What Does IRS Publication 535 Mean For Your Business?
As tax season quickly approaches, business owners must stay on top of their tax obligations to remain compliant. At the same time, responsible business owners should recognize and understand all of the tax deductions that are available to them, ensuring they can maximize their returns and minimize the amount they owe.
When it comes to your business expenses for tax deductions, you don’t want to ignore the IRS Publication 535. If you’re not yet familiar with IRS Publication 535, read on!
What is IRS Publication 535?
IRS Publication 535 is the go-to guide for business deductions. Savvy business owners will be sure to address IRS Publication 535 to the fullest extent to make sure they are utilizing all the business expense deductions possible.
The IRS Publication 535 is available on the IRS website, regularly updated with any changes made for the new year.
How Should I Use IRS Publication 535?
When looking at your taxes as a business owner, the first step is to separate your personal expenses from your business expenses. This should be done consistently throughout the year, ideally using separate accounts, credit cards, etc.
At this point, you can go through all the expenses you’ve incurred for your business over the year and check to see if they are listed on IRS Publication 535 as allowable deductions that could then bring down your tax burden.
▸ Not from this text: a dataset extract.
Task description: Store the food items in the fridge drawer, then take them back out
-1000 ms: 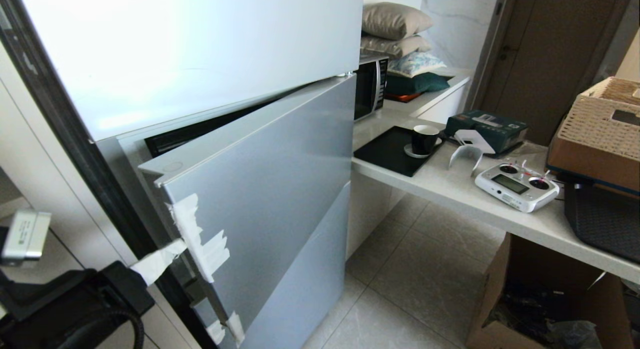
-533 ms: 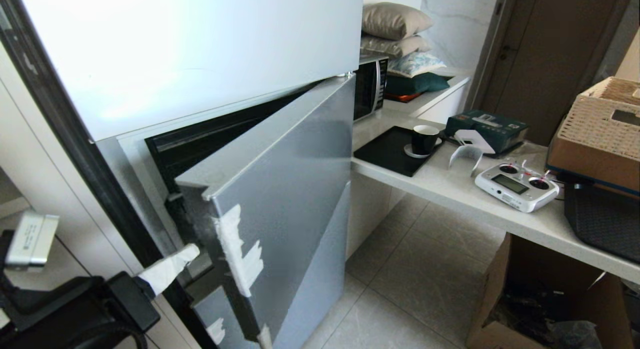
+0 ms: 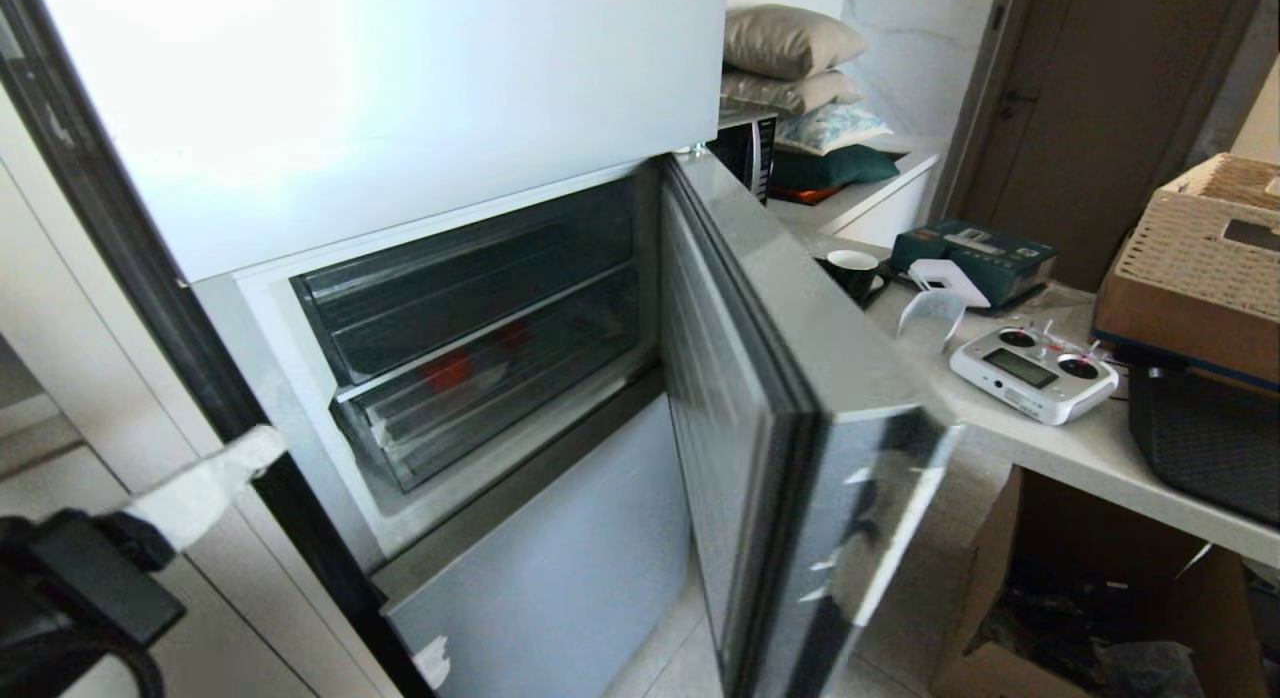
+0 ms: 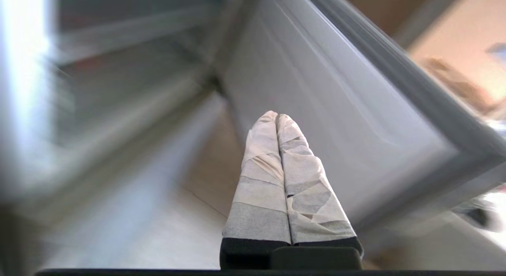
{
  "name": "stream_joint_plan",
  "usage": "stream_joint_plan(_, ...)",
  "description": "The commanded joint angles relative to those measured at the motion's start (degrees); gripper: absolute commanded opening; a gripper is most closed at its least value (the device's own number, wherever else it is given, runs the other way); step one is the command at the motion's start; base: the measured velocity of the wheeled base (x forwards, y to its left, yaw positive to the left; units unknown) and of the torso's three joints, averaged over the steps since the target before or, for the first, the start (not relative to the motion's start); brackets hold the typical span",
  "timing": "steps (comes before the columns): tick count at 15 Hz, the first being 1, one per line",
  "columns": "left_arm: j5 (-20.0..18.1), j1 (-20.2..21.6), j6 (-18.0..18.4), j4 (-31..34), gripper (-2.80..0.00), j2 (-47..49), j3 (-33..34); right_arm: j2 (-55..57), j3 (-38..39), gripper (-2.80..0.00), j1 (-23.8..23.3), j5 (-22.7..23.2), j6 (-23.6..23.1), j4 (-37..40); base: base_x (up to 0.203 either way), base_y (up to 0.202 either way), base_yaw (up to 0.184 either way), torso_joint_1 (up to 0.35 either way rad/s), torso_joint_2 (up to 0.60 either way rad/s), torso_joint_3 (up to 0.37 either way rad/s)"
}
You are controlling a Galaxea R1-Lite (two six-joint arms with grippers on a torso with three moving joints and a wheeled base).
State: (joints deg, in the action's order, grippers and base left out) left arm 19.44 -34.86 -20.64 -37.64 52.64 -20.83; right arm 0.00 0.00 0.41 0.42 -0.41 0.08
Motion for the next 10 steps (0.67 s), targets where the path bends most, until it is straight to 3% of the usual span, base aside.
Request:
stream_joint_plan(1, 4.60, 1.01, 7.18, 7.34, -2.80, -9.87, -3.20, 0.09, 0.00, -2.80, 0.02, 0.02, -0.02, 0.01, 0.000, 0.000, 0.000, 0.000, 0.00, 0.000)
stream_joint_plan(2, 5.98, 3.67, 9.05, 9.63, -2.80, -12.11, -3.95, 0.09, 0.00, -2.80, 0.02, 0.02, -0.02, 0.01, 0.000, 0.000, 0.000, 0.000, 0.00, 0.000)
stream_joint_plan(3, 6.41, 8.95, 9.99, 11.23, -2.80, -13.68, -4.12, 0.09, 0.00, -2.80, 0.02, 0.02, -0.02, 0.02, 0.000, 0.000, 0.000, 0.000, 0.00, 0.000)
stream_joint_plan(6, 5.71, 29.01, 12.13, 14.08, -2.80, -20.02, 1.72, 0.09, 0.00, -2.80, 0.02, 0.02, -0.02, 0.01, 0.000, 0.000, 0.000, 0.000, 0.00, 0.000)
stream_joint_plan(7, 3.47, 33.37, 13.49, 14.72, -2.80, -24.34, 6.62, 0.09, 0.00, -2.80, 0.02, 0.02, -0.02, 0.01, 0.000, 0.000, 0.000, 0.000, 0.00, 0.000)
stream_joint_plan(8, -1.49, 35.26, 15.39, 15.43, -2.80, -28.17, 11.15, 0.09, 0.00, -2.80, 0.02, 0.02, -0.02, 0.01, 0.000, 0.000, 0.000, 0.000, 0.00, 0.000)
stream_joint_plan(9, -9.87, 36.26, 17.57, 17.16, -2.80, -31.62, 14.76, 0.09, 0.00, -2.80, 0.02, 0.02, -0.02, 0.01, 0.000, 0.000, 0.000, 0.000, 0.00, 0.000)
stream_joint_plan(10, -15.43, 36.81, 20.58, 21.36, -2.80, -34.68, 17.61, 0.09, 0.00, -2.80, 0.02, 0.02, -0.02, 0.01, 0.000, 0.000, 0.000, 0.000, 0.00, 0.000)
As a rule of thumb, business expenses included on IRS Publication 535 include the “ordinary” and “necessary,” meaning they are common to your industry, and they are essential to you completing the work needed for your business.
Business expenses as per IRS Publication 535 include, but are not limited to:
- Office rent
- Employee salaries
- Equipment and supplies
- Utility and telephone costs
- Legal and accounting services
- Business subscriptions
- Professional dues to relevant organizations.